== Segment start ==

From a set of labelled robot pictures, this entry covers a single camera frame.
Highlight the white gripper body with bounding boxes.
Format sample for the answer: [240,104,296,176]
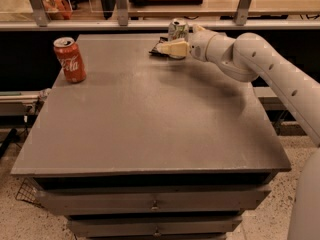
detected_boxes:
[189,30,216,62]

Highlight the white green 7up can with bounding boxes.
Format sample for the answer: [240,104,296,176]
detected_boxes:
[168,18,189,59]

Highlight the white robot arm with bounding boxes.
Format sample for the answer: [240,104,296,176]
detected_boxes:
[156,25,320,240]

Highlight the black rxbar chocolate bar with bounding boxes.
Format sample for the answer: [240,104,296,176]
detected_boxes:
[149,37,168,57]

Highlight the red coca-cola can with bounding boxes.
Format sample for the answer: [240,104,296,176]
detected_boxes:
[53,37,86,83]

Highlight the grey drawer cabinet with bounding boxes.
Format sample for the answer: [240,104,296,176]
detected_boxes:
[12,34,290,240]

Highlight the orange plastic bag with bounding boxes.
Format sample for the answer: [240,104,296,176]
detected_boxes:
[42,0,72,20]

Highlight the top grey drawer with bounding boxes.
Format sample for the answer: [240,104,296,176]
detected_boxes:
[36,185,271,216]

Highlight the grey drawer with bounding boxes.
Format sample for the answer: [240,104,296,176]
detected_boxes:
[68,216,242,238]
[36,185,271,216]

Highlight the lower grey drawer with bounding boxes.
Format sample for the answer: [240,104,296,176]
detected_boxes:
[68,216,242,238]

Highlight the metal shelf rail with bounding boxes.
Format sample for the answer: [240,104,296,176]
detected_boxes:
[0,20,320,31]

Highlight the metal wire rack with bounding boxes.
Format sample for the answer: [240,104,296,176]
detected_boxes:
[15,178,42,208]

== Segment end ==

Type the entries again verbatim. Drop the images.

From a set of labelled robot pictures, this entry covers a single camera frame.
Highlight the white gripper body with bounding boxes.
Format sample for the answer: [240,104,296,176]
detected_boxes:
[189,30,216,62]

Highlight the white green 7up can with bounding boxes.
Format sample for the answer: [240,104,296,176]
detected_boxes:
[168,18,189,59]

Highlight the white robot arm with bounding boxes.
Format sample for the answer: [240,104,296,176]
detected_boxes:
[156,25,320,240]

Highlight the black rxbar chocolate bar with bounding boxes.
Format sample for the answer: [240,104,296,176]
detected_boxes:
[149,37,168,57]

Highlight the red coca-cola can with bounding boxes.
Format sample for the answer: [240,104,296,176]
detected_boxes:
[53,37,86,83]

Highlight the grey drawer cabinet with bounding boxes.
Format sample for the answer: [240,104,296,176]
detected_boxes:
[12,34,290,240]

Highlight the orange plastic bag with bounding boxes.
Format sample for the answer: [240,104,296,176]
detected_boxes:
[42,0,72,20]

Highlight the top grey drawer with bounding boxes.
Format sample for the answer: [240,104,296,176]
detected_boxes:
[36,185,271,216]

Highlight the grey drawer with bounding boxes.
Format sample for the answer: [240,104,296,176]
detected_boxes:
[68,216,242,238]
[36,185,271,216]

Highlight the lower grey drawer with bounding boxes.
Format sample for the answer: [240,104,296,176]
detected_boxes:
[68,216,242,238]

Highlight the metal shelf rail with bounding boxes.
Format sample for the answer: [240,104,296,176]
detected_boxes:
[0,20,320,31]

Highlight the metal wire rack with bounding boxes.
Format sample for the answer: [240,104,296,176]
detected_boxes:
[15,178,42,208]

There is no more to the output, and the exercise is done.